The creation of the club comes at a time when the threat of global terrorism has thrust Islamic culture into the view of average Americans. In the months after Sept. 11, book titles like "Unveiling Islam" and "Islam and Terror" enjoyed a meteoric rise on the bestseller lists, and Islamic scholars were ushered into the media spotlight.
Arabic is quickly becoming one of the most sought-after foreign languages on college campuses. At BC, intermediate Arabic has become the second-most popular mid-level foreign language course offering, and enrollment in Hebrew classes is also on the rise. At Georgetown University , where 370 students make up the largest Arabic program among U.S. colleges, fall enrollment is up 36 percent. At the University of Kansas , enrollment has jumped 58 percent since 2002.
The underlying principal of the organization is that future leaders must be equipped with knowledge of the diverse politics, religions, societies, and culture of the Islamic world. Tarbi emphasized that MEISSA will fill a niche on campus that hasn't been fully explored in the past. BC boasts a number of popular culture groups, he said, but few groups that use an academic approach to learning about other regions.
The creation of MEISSA reflects the increasing popularity of the Islamic studies minor at BC, which now boasts over 40 students. In fact, two students, Tarbi and Brian Cotroneo, A&S '06, both had the idea for the club on their own around the same time last year, and were introduced to each other through a mutual faculty member.

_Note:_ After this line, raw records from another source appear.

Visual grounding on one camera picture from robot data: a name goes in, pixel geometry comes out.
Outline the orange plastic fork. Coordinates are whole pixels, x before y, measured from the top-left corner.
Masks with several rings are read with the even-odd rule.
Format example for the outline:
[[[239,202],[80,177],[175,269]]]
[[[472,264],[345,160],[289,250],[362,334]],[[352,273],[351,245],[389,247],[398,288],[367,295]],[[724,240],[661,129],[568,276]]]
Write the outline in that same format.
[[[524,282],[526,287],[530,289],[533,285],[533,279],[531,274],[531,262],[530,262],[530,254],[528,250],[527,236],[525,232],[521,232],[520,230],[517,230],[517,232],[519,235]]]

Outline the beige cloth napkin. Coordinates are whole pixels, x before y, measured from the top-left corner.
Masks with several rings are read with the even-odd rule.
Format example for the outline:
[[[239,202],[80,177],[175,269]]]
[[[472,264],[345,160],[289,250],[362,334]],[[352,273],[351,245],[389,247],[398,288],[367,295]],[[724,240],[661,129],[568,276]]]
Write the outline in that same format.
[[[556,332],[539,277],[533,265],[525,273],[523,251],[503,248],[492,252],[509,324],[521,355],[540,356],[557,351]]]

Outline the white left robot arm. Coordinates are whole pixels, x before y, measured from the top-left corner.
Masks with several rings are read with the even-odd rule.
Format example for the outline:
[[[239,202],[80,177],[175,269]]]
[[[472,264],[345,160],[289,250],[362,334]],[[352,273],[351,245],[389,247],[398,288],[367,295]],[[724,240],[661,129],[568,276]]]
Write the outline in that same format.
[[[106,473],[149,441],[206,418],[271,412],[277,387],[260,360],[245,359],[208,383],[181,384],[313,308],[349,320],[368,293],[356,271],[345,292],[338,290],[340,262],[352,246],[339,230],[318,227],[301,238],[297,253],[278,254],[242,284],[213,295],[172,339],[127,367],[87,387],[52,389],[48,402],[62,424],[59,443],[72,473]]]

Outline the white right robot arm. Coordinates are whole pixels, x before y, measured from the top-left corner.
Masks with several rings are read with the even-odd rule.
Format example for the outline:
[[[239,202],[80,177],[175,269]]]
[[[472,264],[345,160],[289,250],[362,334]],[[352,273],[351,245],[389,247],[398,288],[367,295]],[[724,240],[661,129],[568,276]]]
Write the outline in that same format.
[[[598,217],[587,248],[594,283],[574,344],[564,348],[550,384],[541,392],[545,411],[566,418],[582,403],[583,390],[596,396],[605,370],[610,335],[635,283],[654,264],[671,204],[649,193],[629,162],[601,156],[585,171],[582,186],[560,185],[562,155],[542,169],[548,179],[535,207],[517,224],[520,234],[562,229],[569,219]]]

MEISSA leaders will work closely with the students and faculty in the minor, as well as other student groups with overlapping interest, such as the Arabic Students Association and the South Asian Students Association. Most of the students minoring in the discipline are also MEISSA members, and Professor Kathleen Bailey, one of BC's foremost Islamic studies scholars, will be the faculty advisor.
Bailey said MEISSA can help correct some of the myths Americans may hold about Middle Eastern culture. "The biggest myth is that these people are violent and crime-prone," she said. "These are people who are seeking answers. They are people caught in a crisis of identity not unlike the crises of identity people have undergone in the past. They tend to want democracy, or at least liberal society that grants them the ability to have decent lives for themselves and their families."
Bailey remarked that in her tenure as a professor she has rarely seen such ambition to get a club off the ground - often a difficult task complicated by increased bureaucracy and red tape.
"It takes a lot of study power and ambition to get a project like this off the ground," she said. "I am really struck by the good will and energy of the people that have advocated for the creation of this organization."